We tend to apply critical thinking to dissenters far more than to assenters, and far more than to ourselves. When we can get away with it, we use “heads I win, tails you lose” critical thinking rather than playing fairly. The other side of that coin is rhetorical “tails I win; heads you lose.” In other words, through confirmation bias we tend to use rhetorical spin to confirm ourselves and critical thinking to unspin our critics.
To do so, a little or a lot of psychological knowledge comes in very handy. When someone challenges you, just psychologize them. You’ll feel like the neutral authority while tipping the scale all you want.
It’s a vocational and avocational hazard when studying psychology and how can we avoid it?
Simple, though not easy to apply. Practice spinning and unspinning evenhandedly.
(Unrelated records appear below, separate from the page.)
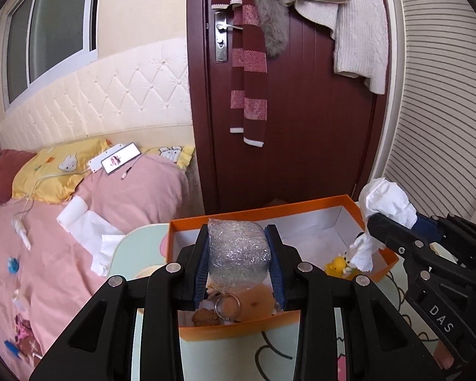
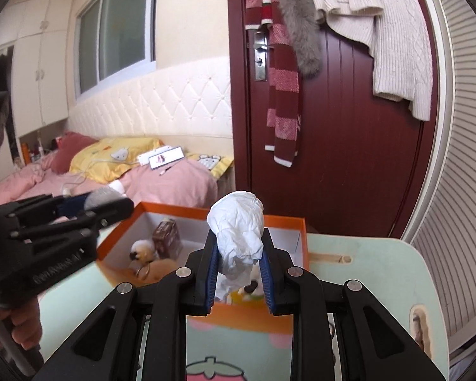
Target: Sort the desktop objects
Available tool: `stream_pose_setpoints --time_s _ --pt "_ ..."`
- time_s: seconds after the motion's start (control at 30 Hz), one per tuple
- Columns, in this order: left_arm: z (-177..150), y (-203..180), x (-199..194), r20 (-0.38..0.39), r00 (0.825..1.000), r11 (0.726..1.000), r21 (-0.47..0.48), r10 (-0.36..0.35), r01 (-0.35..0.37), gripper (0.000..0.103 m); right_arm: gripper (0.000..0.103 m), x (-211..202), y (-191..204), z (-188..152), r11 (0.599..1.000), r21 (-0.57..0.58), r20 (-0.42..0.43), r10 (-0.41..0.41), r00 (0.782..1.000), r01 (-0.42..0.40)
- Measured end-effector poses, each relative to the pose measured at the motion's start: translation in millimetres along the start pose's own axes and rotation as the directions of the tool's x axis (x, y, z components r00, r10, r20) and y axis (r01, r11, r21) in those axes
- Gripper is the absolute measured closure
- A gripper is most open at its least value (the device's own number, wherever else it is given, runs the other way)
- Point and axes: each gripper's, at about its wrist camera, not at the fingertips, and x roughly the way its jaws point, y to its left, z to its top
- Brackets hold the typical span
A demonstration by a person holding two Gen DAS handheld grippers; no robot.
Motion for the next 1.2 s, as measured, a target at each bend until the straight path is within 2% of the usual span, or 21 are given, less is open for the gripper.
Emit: stream_pose_setpoints --time_s 0.3,0.4,0.43,0.47,0.5,0.53,0.57,0.63,0.73,1.2 --pt "-8 -1 20 -0.054 0.998 1.0 -0.019 0.008 -0.009 0.068 0.08 21 -3 -9 1.0 0.009 -0.056 -0.014 0.998 0.015" --pt "-14 -2 37 -0.121 0.993 1.0 -0.023 0.007 -0.01 0.068 0.077 31 -6 -12 0.999 0.028 -0.08 -0.021 0.997 0.023" --pt "-18 -2 46 -0.163 0.987 0.999 -0.035 0.007 -0.013 0.064 0.074 36 -6 -13 0.999 0.039 -0.094 -0.025 0.995 0.028" --pt "-23 -2 55 -0.204 0.979 0.999 -0.048 0.007 -0.017 0.053 0.058 42 -7 -15 0.998 0.05 -0.109 -0.028 0.994 0.033" --pt "-26 -1 61 -0.219 0.975 0.998 -0.055 0.018 -0.031 0.046 0.036 48 -8 -17 0.997 0.058 -0.136 -0.033 0.99 0.041" --pt "-29 1 61 -0.199 0.979 0.997 -0.056 0.046 -0.058 0.039 0.035 53 -8 -20 0.997 0.054 -0.149 -0.047 0.988 0.055" --pt "-30 1 62 -0.186 0.981 0.996 -0.054 0.06 -0.071 0.038 0.036 57 -7 -22 0.996 0.047 -0.155 -0.063 0.986 0.071" --pt "-31 2 61 -0.182 0.982 0.997 -0.042 0.051 -0.059 0.038 0.035 57 -4 -25 0.996 0.007 -0.151 -0.092 0.984 0.094" --pt "-31 2 61 -0.191 0.981 0.998 -0.041 0.043 -0.052 0.037 0.035 53 -2 -24 0.996 -0.019 -0.15 -0.094 0.984 0.092" --pt "-33 5 61 -0.184 0.982 0.998 -0.039 0.039 -0.047 0.037 0.035 54 -5 -27 0.995 -0.013 -0.148 -0.096 0.984 0.096"
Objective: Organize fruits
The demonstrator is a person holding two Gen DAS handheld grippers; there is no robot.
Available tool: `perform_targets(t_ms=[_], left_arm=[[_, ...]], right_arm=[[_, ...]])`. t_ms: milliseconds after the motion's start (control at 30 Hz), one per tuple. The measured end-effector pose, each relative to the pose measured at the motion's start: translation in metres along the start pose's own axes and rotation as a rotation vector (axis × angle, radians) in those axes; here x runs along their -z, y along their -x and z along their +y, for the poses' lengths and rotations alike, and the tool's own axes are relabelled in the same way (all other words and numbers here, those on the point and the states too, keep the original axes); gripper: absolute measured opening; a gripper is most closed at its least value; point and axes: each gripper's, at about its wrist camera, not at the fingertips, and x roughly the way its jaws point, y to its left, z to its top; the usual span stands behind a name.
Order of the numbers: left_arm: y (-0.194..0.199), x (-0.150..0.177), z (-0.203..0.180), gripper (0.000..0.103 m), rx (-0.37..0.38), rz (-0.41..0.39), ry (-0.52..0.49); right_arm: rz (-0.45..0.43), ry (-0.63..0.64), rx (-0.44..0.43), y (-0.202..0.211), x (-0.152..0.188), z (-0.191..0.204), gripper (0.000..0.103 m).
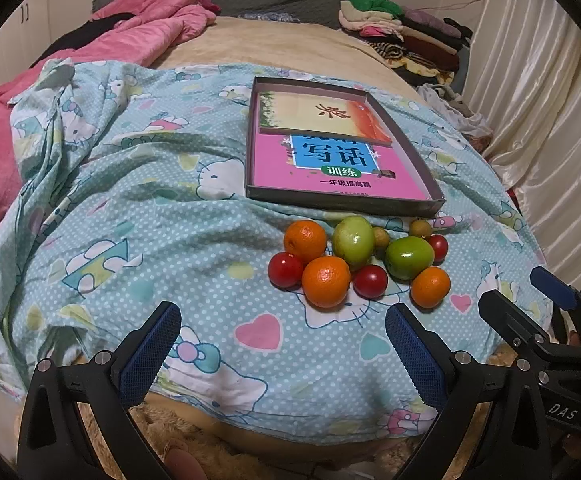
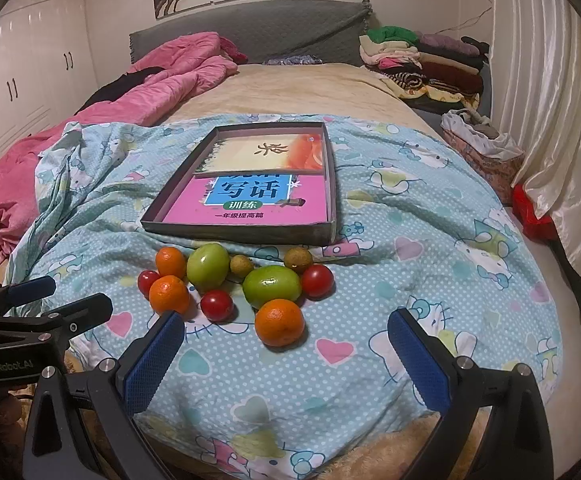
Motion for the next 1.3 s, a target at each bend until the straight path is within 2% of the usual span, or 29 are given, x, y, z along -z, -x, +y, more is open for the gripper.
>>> perform_targets(t_ms=[500, 767, 933, 1167, 1267, 1300], left_arm=[[-0.006, 0.000, 0.001, 0.102, 0.019, 0.019, 0.004], [-0.019, 0.001, 0.006, 0.102, 0.075, 0.075, 0.034], [-0.031, -0.002, 0.002, 0.101, 0.098, 0.102, 0.034], [-0.050, -0.007, -0.008, 0.086, 0.145, 0.160, 0.028], [-0.057, -0.008, -0.010, 0.077, 0.151, 0.177, 0.018], [-0.059, -0.008, -0.011, 0.077, 0.149, 0.179, 0.013]], right_arm=[[0.014, -0.010, 0.002, -0.004, 0.001, -0.002, 0.103], [0.074, -0.007, 0.020, -0.019, 0.000, -0.001, 0.103], [0.160, 0.008, 0.033, -0.043, 0.000, 0.000, 0.103], [0.242, 0.011, 0.033, -0.071, 0.001, -0.002, 0.102], [0.272, 0.002, 0.031, -0.082, 0.002, -0.004, 0.090], [0.277, -0.001, 0.029, -0.085, 0.002, -0.005, 0.087]])
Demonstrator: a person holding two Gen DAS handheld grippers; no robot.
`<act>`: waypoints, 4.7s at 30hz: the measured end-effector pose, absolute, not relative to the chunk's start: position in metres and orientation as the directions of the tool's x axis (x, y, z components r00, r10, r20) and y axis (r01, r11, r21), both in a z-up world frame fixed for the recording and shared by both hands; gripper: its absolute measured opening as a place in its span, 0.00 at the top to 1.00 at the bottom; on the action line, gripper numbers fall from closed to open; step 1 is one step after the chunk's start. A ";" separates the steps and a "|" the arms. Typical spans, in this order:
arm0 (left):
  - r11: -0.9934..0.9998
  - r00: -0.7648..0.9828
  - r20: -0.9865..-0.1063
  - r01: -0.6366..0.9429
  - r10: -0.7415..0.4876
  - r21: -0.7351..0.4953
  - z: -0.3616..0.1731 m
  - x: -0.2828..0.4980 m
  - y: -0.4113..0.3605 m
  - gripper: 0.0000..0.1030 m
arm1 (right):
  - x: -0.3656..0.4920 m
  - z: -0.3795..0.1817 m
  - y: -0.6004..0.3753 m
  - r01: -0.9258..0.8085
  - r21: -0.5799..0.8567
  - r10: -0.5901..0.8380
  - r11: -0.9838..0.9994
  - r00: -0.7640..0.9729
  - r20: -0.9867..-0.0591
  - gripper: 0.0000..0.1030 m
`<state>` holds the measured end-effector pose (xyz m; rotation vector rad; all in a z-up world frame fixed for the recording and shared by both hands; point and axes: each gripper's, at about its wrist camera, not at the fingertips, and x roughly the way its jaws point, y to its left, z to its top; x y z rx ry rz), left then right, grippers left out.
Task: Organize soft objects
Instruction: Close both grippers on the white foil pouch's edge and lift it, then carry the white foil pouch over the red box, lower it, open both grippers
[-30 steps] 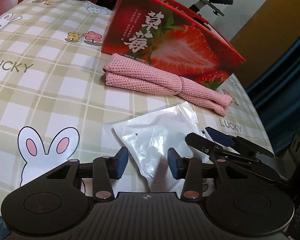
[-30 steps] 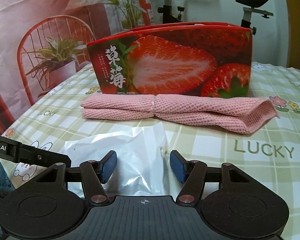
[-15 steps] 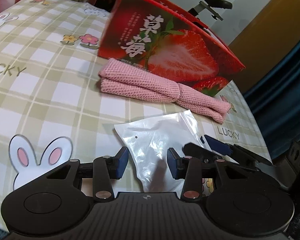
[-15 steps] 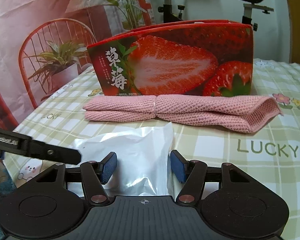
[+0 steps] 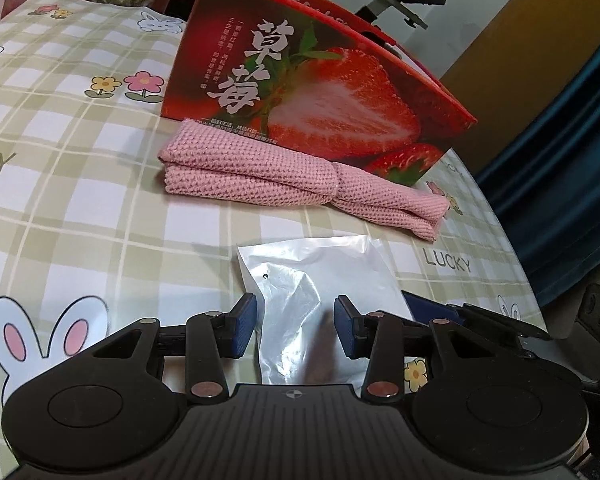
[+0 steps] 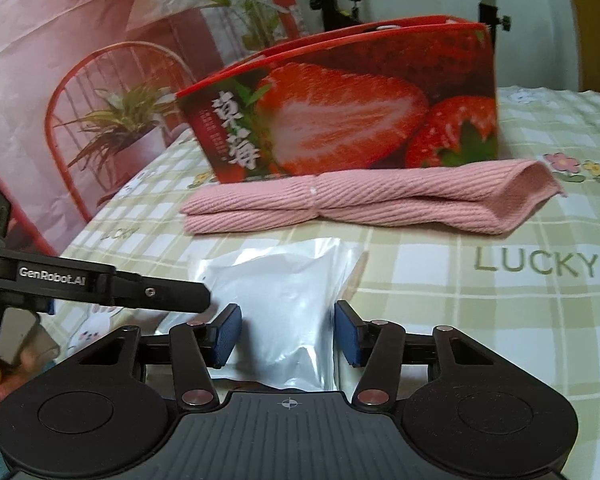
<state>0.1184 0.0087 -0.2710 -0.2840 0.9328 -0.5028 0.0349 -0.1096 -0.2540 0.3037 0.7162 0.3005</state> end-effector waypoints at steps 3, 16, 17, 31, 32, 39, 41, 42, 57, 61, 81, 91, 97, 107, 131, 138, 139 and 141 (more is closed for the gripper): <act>0.845 0.497 -0.684 0.288 -0.534 -0.451 -0.272 0.116 0.012 0.57 | 0.035 -0.253 -0.106 -0.193 0.388 0.404 0.901 0.700 -0.590 0.61; 0.821 0.501 -0.655 0.270 -0.566 -0.503 -0.277 0.115 0.023 0.57 | 0.034 -0.252 -0.097 -0.219 0.326 0.380 0.920 0.708 -0.596 0.62; 0.820 0.502 -0.654 0.269 -0.567 -0.505 -0.277 0.115 0.023 0.57 | 0.034 -0.252 -0.098 -0.220 0.328 0.382 0.919 0.708 -0.594 0.62; 0.814 0.492 -0.651 0.303 -0.579 -0.495 -0.276 0.114 0.017 0.46 | 0.034 -0.253 -0.098 -0.223 0.324 0.381 0.920 0.708 -0.594 0.62; 0.813 0.491 -0.650 0.301 -0.580 -0.498 -0.276 0.114 0.018 0.47 | 0.034 -0.253 -0.098 -0.223 0.323 0.381 0.920 0.709 -0.594 0.62; 0.820 0.491 -0.658 0.300 -0.571 -0.487 -0.276 0.112 0.019 0.49 | 0.032 -0.249 -0.093 -0.239 0.279 0.363 0.930 0.716 -0.597 0.62; 0.820 0.490 -0.659 0.300 -0.571 -0.488 -0.275 0.112 0.017 0.49 | 0.031 -0.246 -0.092 -0.249 0.259 0.357 0.933 0.720 -0.595 0.62; 0.819 0.490 -0.657 0.301 -0.573 -0.489 -0.275 0.112 0.017 0.49 | 0.030 -0.245 -0.091 -0.254 0.250 0.355 0.934 0.722 -0.593 0.62; 0.791 0.521 -0.597 0.363 -0.610 -0.492 -0.243 0.119 0.014 0.49 | 0.033 -0.222 -0.105 -0.232 0.268 0.345 0.935 0.767 -0.540 0.62; 0.778 0.536 -0.566 0.388 -0.627 -0.494 -0.223 0.126 0.012 0.49 | 0.040 -0.208 -0.113 -0.219 0.271 0.334 0.937 0.788 -0.517 0.62; 0.814 0.604 -0.549 0.376 -0.577 -0.442 -0.182 0.165 0.016 0.49 | 0.106 -0.180 -0.113 -0.239 0.188 0.304 0.953 0.777 -0.551 0.74; 0.873 0.529 -0.695 0.265 -0.487 -0.410 -0.234 0.169 0.055 0.44 | 0.105 -0.238 -0.113 -0.115 0.281 0.279 0.953 0.695 -0.662 0.52; 0.839 0.466 -0.698 0.290 -0.544 -0.460 -0.253 0.172 0.045 0.43 | 0.113 -0.246 -0.113 -0.134 0.345 0.340 0.929 0.679 -0.651 0.59; 0.858 0.497 -0.700 0.299 -0.513 -0.417 -0.258 0.184 0.029 0.44 | 0.113 -0.251 -0.118 -0.135 0.360 0.348 0.923 0.692 -0.633 0.60; 0.770 0.619 -0.463 0.454 -0.635 -0.449 -0.152 0.179 0.021 0.57 | 0.114 -0.138 -0.156 -0.188 0.330 0.318 0.925 0.858 -0.403 0.88; 0.787 0.683 -0.402 0.463 -0.610 -0.407 -0.120 0.216 0.008 0.56 | 0.154 -0.101 -0.158 -0.193 0.236 0.268 0.952 0.900 -0.344 0.88; 0.790 0.687 -0.401 0.462 -0.606 -0.403 -0.118 0.223 0.006 0.55 | 0.161 -0.099 -0.158 -0.187 0.237 0.262 0.953 0.902 -0.343 0.88; 0.801 0.696 -0.407 0.449 -0.592 -0.396 -0.117 0.237 0.001 0.56 | 0.176 -0.098 -0.159 -0.174 0.240 0.252 0.955 0.902 -0.349 0.88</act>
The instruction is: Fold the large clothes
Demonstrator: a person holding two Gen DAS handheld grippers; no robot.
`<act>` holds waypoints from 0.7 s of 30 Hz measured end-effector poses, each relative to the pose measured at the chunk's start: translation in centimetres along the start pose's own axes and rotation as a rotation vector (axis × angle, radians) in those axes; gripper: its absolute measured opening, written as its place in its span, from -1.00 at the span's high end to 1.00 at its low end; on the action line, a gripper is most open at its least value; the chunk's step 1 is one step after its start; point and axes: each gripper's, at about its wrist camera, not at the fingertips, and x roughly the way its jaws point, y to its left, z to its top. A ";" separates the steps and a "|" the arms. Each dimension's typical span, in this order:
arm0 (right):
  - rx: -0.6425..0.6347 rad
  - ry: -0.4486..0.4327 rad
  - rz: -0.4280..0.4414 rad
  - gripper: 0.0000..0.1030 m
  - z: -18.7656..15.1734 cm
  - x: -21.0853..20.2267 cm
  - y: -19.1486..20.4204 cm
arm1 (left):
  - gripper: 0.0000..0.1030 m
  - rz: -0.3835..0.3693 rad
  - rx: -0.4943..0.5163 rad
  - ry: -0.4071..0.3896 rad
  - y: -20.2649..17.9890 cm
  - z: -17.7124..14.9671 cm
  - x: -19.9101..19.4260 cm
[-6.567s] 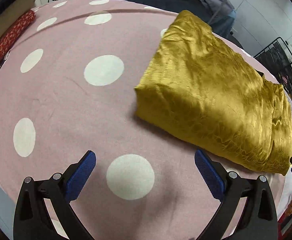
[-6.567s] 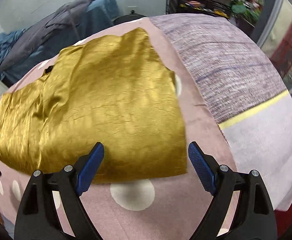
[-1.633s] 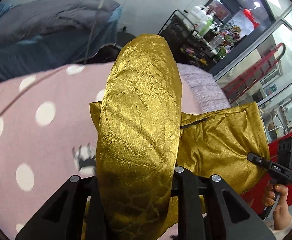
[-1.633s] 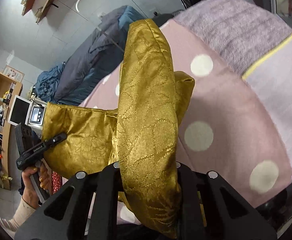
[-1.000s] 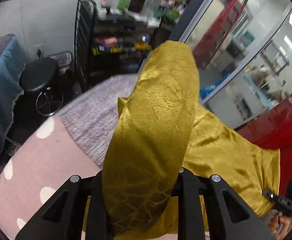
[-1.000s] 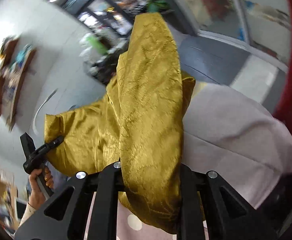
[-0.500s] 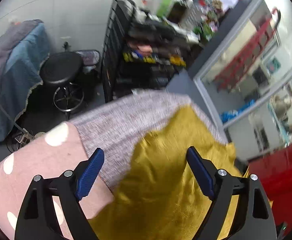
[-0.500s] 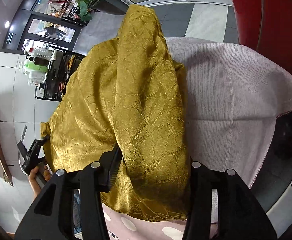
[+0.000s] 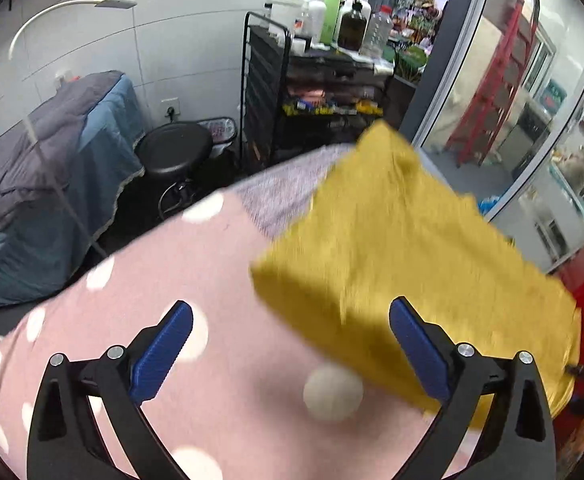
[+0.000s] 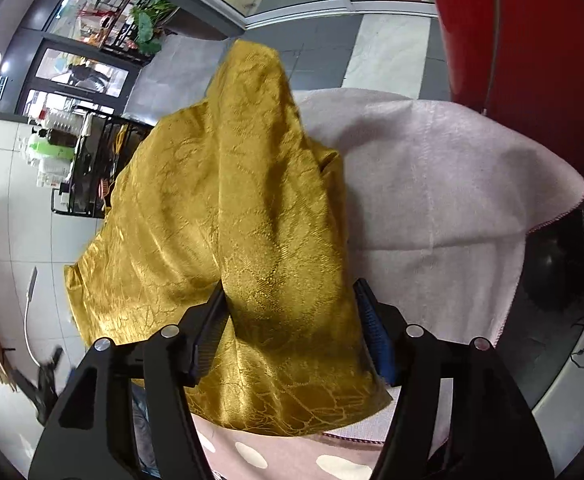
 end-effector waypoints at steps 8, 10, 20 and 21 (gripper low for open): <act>-0.055 -0.073 -0.129 -0.42 -0.3 -3.7 -0.3 | -0.87 0.030 -0.053 0.171 -1.5 -11.7 -1.7; -0.106 -0.100 -0.163 -0.43 -0.9 -4.7 0.1 | -0.87 0.028 -0.062 0.190 -1.6 -13.0 -2.3; -0.373 -0.109 -0.223 -0.44 -6.8 -5.6 4.4 | -0.88 0.082 0.068 0.191 -3.1 -13.2 -5.4; -0.403 -0.107 -0.225 -0.44 -7.5 -5.5 5.1 | -0.88 0.082 0.069 0.190 -3.2 -12.9 -5.6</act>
Whenever you psychologize someone, make a point of remembering a time when you’ve done exactly what they’re doing regardless of whether you did it to the same degree.
Such recollections tend to vaporize instantly the second we start psychologizing someone. You really have to make an effort to retrieve such memories, because remembering your own faults when you’re knocking someone else’s is like knocking your own cup of mojo just when you want and need it most.
It’s not "do unto others as you would have them do unto you" so much as "it’s remember when you’ve done to others as they’re doing to you."
It's compassion by a practical unromantic definition. I think of empathy as putting yourself in other people's shoes, and compassion as remembering when those shoes were yours.
As the philosopher Piet Hein said, “Philosophers find their true perfection, knowing the follies of humankind by introspection.